MFP development is independent of Hh activity in zebrafish. (A,B) Lateral view of wildtype and mutant embryos at 24 hpf showing FP markers such as shh (A) and axial (B) are present at reduced levels in smo embryos. (C) Close up dorsal view of axial expression in embryos at 24 hpf, indicating the lack of LFP and the presence of MFP in the mutant. (D) Expression of axial is markedly reduced in mutant embryos at 35 hpf. Axial can be seen in a small region in the ventral midbrain (arrow). (E) Lateral view of the expression of the MFP marker type II collagen 1a (col2a1) at 30 hpf indicating the fragmentation of MFP in the mutant (arrow). (F) Lateral view of col2a1 expression at 24 hpf indicating that 100 mM cyclopamine treatment from 4 to 10 hpf accelerated gap formation but did not eliminate the development of MFP. Arrows indicate gaps. (G) Side view of ptc1 expression in wild embryos at 10 hpf with (bottom) or without (top) 100 mM cyclopamine treatment showing that the treatment completely eliminates Hh activity. (H) Side view of ptc1 expression in the same batches of embryos as in (G) but sampled 2 hours after washing off cyclopamine, which indicates the inhibition is reversible.

Maternal and zygotic smo function in MN development. (A,D,G) Lateral views of islet-1/2 antibody staining showing MNs in wild-type (A), smo mutant (D) and cyclopamine treated wildtype (G) embryos at 20 hpf. Mutant embryos have a decreased number of PMNs (arrow). The decrease becomes more severe in the caudal spinal cord. Cyclopamine treatment during gastrulation completely eliminates PMN formation (G). (B,E) Flattened lateral views of acetylated α-tubulin staining showing axons of primary neurons at 24 hpf. The axons of caudal PMN (CaP) in each hemisegment extend down (B, arrow), while CaP axons in the mutant branch and extend randomly (E, arrow). (C,F,H) Lateral views of Islet- 1/2 antibody stained embryos at 48 hpf. A large number of SMNs are seen in the wild-type embryos (C, arrow), whereas few can been seen in the mutant (F, arrow). The PMNs disappear almost completely. Treatment of embryos with cyclopamine during gastrulation in wild-type embryos also leads to the absence of SMN formation (H, arrow). capa, caudal primary motoneuron axons; pmn, primary motoneuron; smn, secondary motoneuron; rb, Rohon-Beard neurons.

Midbrain DA neuron specification is independent of Smo and Hh activity.

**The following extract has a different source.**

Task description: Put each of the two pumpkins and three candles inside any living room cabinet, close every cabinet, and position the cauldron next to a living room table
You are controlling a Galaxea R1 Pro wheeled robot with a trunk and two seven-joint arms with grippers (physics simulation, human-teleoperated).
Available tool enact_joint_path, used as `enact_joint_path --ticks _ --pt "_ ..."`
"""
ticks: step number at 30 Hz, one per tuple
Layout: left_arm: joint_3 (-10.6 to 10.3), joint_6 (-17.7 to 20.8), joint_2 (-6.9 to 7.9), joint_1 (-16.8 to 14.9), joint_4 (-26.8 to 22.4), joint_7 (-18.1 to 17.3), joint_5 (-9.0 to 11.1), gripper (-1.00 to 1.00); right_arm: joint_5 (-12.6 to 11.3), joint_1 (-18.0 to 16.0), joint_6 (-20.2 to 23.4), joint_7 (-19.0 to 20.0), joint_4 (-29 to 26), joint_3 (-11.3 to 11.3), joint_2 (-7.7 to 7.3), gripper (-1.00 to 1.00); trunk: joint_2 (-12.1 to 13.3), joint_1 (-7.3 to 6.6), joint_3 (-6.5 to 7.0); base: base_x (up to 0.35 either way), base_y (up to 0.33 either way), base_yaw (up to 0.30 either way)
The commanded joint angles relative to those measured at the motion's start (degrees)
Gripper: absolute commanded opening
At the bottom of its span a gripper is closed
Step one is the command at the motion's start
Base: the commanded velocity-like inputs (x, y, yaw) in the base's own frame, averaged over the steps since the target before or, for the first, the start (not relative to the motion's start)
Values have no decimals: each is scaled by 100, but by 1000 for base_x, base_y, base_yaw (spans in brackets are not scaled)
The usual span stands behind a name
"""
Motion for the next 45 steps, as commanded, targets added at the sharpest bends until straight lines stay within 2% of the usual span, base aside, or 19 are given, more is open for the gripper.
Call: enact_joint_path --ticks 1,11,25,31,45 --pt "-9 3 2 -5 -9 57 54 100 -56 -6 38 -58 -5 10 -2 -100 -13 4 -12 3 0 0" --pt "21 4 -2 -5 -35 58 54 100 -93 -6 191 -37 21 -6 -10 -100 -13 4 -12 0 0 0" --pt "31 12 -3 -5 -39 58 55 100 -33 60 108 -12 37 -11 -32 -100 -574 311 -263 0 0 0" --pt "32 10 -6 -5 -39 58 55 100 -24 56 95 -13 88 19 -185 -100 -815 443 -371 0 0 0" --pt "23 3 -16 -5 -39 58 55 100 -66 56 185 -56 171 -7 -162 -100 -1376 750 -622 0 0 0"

All are ventral views of anti-TH stained embryos at 48 hpf. Anterior is upwards. (A,B) Specification of midbrain DA neurons is normal in smo mutant embryos (B), but the number is only about half that in wild-type embryos (A). (C,D) Inhibition of Hh activity during gastrulation does not impair the specification of midbrain DA neurons in either wild-type (C) or mutant (D) embryos. Arrows indicate ventral midbrain DA neurons.

Hh activity and heart looping. All are ventral views of MF- 20-stained embryos at 48 hpf. Ventricle is stained darker than aorta. Anterior points upwards. Arrows indicate looping direction. (A-C) Despite morphological abnormalities, the heart of mutants (B,C) always loops to the right, as in wild-type embryos (A). (D-F) Inhibition of Hh activity by cyclopamine during gastrulation does not randomize heart looping. Morphology of the hearts are severely affected by the treatment in both wild-type (D,E) and mutants (F). Occasionally, the hearts of some treated embryos do not loop (E). However, reversal of looping has not been observed.

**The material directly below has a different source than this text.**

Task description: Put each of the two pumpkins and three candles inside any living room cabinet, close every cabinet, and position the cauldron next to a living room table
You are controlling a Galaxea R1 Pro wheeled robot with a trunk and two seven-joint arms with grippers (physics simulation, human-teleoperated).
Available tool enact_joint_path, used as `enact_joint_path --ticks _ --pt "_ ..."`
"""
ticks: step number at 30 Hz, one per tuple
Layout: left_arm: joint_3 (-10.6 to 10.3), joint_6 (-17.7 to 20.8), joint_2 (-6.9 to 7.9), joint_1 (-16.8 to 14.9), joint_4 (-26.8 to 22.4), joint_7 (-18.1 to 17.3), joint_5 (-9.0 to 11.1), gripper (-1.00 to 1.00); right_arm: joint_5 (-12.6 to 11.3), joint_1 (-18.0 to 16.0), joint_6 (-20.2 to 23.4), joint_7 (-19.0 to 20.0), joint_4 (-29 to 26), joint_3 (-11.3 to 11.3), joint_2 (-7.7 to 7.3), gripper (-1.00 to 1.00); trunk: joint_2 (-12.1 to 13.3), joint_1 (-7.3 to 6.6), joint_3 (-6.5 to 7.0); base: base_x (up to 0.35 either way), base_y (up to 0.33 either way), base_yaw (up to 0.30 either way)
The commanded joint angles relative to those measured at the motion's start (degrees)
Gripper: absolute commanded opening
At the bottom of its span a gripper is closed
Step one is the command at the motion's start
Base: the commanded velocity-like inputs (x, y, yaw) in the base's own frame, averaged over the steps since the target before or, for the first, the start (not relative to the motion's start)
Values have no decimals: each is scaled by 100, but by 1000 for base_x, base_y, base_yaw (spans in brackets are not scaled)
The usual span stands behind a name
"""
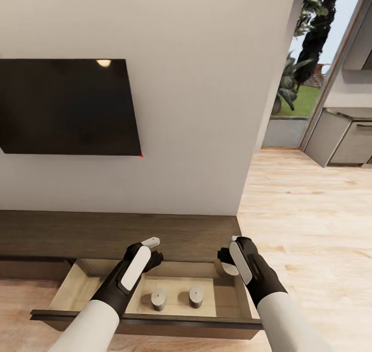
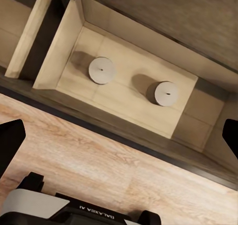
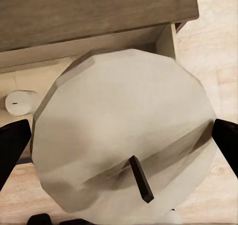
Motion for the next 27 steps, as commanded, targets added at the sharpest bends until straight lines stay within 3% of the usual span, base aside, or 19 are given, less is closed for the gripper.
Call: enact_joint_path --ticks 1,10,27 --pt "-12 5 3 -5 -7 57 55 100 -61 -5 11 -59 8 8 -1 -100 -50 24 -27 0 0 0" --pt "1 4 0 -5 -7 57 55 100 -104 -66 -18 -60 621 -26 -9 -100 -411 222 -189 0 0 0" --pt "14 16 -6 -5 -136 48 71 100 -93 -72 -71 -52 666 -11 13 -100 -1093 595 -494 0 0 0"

smo and regulation of cell proliferation and cell death. (A,B) Lateral view of embryos at 26 hpf showing a general increase of cell death in smo mutants. Embryos in A are stained live with Acridine Orange. Embryos in B are stained using the TUNEL protocol. (C,D) Decreased cell proliferation in smo mutants at 28 hpf. Embryos were labeled with BrdU and stained using an anti- BrdU antibody. (C) Representative cross sections of the cervical region of stained embryos that show fewer labeled cells as well as lower total cell numbers in the mutant. The border of the spinal cord is outlined. (D) Graph that summarizes the cell proliferation data in the cervical spinal cord of three wild-type and three mutant embryos. Mitotic index is the percentage of BrdU-labeled cells in the neural tube. Error bar shows s.d.